To do
Pictures in the listing below are skipped, while the lines from the "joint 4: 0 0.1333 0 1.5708" line through the "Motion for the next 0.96" line are returned word for word.

Source information

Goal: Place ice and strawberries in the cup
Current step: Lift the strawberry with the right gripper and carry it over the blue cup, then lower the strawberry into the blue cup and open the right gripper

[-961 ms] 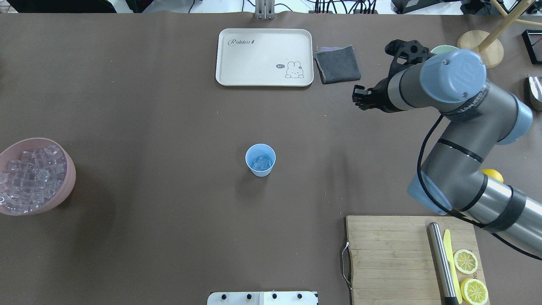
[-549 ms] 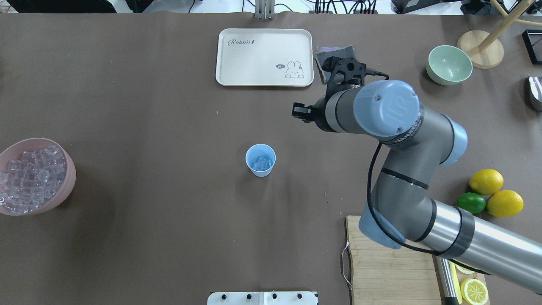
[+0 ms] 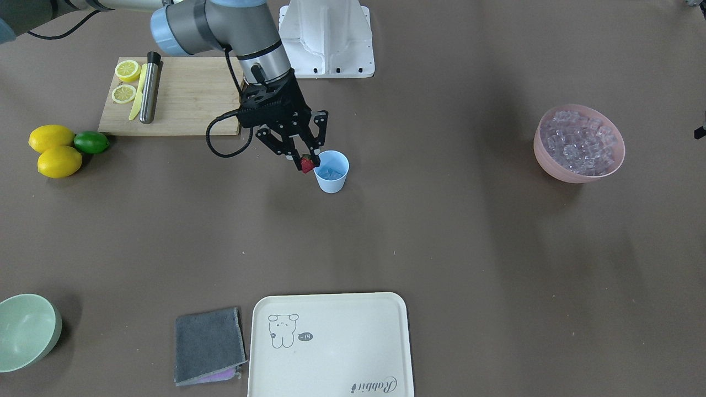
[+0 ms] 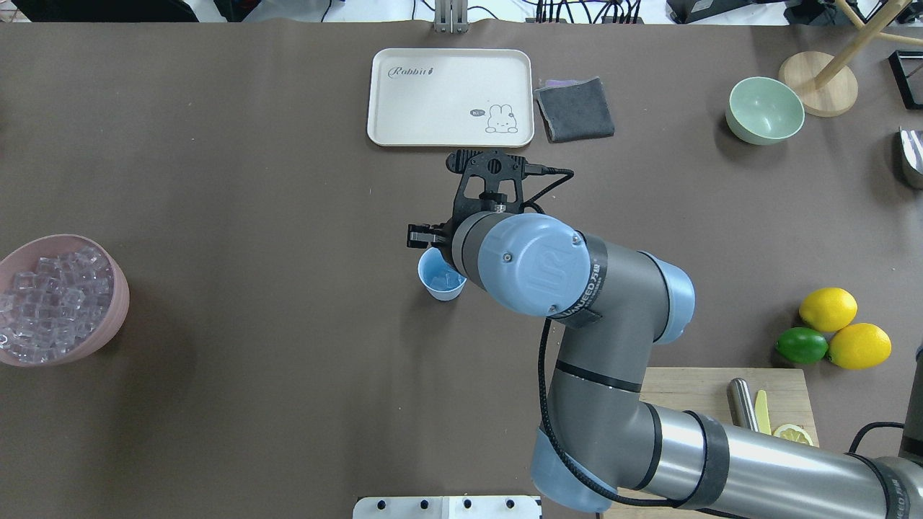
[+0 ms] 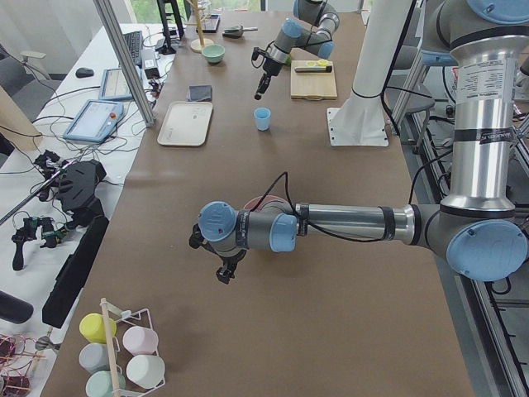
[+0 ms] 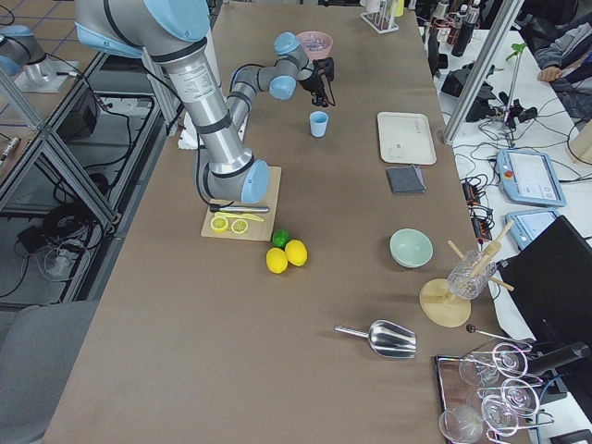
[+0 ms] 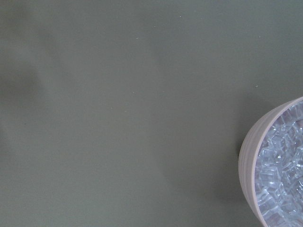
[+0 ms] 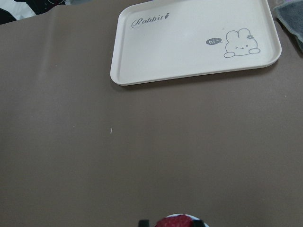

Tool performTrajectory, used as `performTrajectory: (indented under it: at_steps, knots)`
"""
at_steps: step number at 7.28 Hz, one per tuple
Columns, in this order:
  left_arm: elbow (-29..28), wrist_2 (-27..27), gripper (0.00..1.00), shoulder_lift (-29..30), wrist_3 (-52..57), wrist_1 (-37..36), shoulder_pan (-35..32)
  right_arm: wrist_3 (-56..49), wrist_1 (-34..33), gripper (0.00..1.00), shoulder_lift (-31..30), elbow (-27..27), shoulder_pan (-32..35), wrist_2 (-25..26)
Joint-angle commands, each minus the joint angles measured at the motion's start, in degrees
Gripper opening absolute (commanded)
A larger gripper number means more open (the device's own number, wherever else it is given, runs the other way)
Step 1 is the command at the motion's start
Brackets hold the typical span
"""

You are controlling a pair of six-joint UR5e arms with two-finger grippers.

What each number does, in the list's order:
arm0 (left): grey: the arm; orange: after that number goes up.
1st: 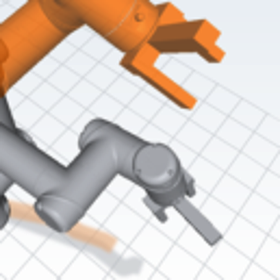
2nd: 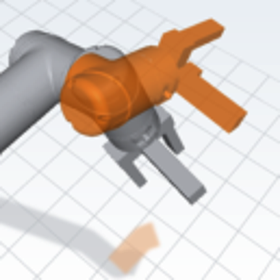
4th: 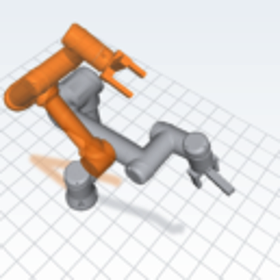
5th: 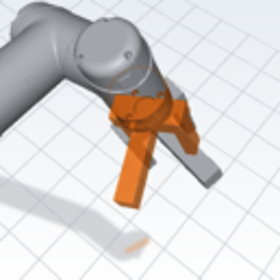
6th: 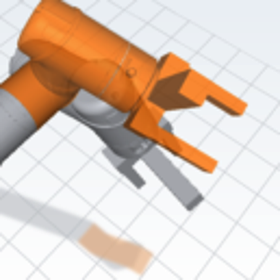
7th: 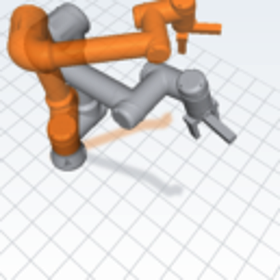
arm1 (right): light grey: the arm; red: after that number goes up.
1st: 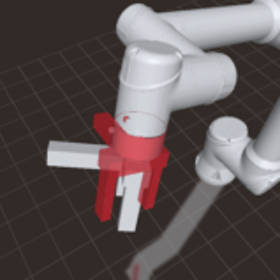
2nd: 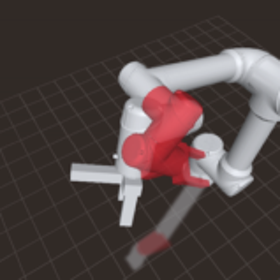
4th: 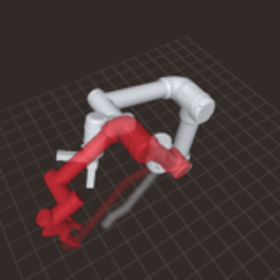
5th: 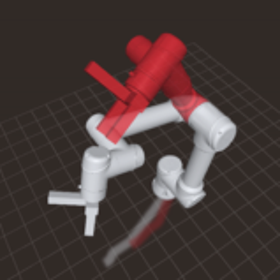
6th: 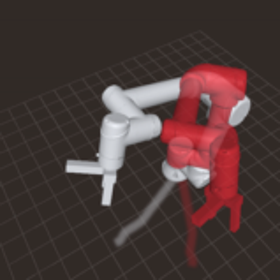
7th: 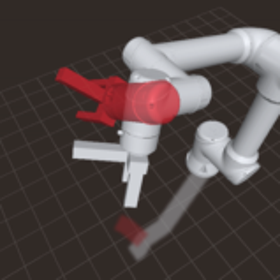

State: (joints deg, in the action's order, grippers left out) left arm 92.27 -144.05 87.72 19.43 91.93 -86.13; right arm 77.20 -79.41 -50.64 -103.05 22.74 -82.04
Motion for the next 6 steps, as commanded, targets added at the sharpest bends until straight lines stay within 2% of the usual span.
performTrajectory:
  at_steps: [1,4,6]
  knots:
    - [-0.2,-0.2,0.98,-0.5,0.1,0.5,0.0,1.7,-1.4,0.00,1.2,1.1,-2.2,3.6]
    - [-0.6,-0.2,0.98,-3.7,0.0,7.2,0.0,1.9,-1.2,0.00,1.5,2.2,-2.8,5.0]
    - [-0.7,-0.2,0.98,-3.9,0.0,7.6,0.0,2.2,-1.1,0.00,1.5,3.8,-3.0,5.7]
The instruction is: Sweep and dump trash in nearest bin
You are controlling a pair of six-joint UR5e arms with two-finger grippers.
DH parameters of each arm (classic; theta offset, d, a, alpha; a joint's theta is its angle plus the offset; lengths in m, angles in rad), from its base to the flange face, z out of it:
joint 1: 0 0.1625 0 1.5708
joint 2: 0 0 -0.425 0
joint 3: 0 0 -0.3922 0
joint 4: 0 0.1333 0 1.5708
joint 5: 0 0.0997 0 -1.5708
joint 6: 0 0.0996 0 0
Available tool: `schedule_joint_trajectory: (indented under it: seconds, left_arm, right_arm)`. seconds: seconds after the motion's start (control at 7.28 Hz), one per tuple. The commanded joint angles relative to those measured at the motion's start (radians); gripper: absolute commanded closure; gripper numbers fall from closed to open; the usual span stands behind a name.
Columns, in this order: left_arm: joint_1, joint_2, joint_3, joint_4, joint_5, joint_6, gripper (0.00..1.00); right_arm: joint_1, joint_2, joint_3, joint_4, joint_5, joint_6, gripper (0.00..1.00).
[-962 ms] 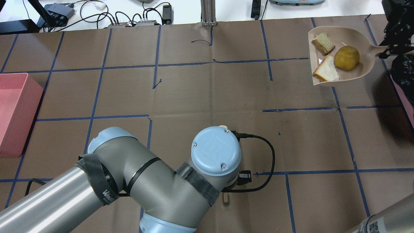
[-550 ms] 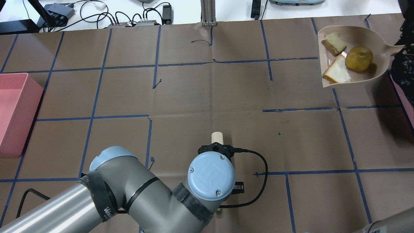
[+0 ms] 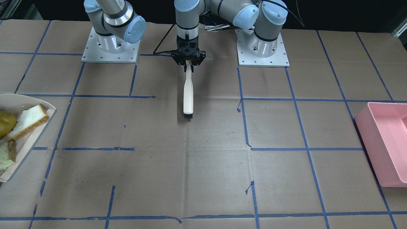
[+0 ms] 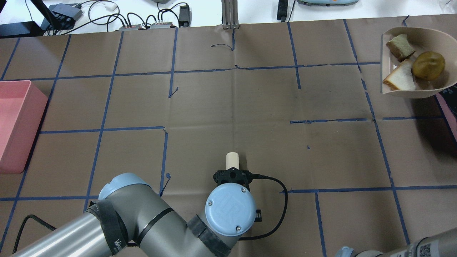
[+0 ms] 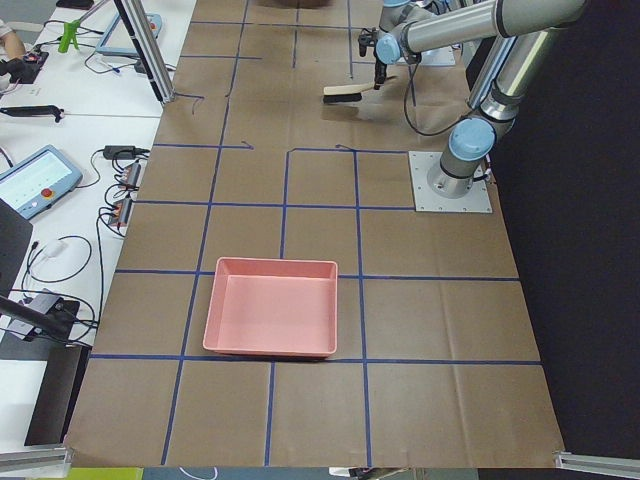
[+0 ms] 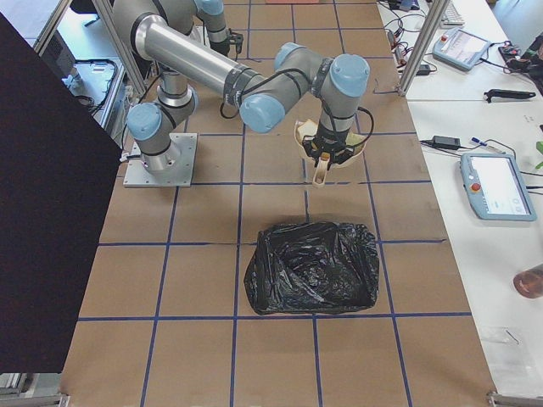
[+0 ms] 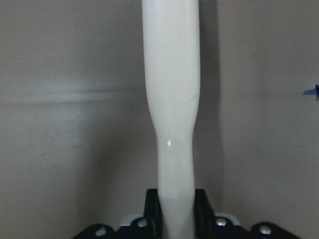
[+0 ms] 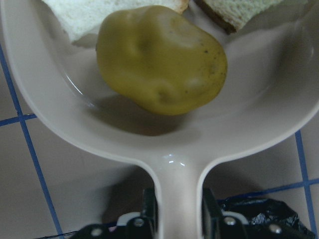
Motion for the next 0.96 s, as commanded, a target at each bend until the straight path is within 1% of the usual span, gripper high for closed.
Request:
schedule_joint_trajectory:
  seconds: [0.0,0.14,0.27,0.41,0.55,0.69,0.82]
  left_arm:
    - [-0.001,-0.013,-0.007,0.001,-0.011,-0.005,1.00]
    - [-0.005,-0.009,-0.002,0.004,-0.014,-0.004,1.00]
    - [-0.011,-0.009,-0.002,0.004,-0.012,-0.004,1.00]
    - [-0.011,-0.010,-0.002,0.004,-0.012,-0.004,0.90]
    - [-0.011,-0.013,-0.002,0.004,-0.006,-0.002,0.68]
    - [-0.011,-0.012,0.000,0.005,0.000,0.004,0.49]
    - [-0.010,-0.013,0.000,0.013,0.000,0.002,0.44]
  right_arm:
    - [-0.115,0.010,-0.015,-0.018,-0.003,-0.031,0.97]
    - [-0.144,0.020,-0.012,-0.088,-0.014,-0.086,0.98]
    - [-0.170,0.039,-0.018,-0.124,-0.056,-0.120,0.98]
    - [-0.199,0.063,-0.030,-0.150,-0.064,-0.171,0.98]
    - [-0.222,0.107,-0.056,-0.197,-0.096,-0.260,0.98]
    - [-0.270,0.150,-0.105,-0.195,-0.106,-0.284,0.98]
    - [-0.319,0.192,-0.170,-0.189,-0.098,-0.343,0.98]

Finished task
joint 4: 0 0.1333 0 1.5708
joint 5: 0 0.0997 0 -1.5708
joint 6: 0 0.0996 0 0
Available tool: `schedule_joint_trajectory: (indented under it: seconds, left_arm, right_arm)`. seconds: seconds after the motion's start (control at 7.28 Hz), one per tuple. The commanded joint angles relative to those measured at the motion's start (radians); gripper: absolute commanded closure; gripper numbers fall from closed to open; the usual span stands behind a name.
Columns, in this order: left_arm: joint_1, joint_2, joint_3, joint_4, joint_5, joint_6, gripper (0.00..1.00); right_arm: joint_1, joint_2, joint_3, joint_4, joint_5, joint_6, gripper (0.00..1.00).
[-962 ms] 
[-550 ms] 
[+0 ms] 
[+0 ms] 
[+0 ms] 
[+0 ms] 
[+0 ms] 
[+0 ms] 
Motion for the next 0.96 s, as commanded, a target at each bend until the straight path is within 1% of the usual span, gripper high for closed.

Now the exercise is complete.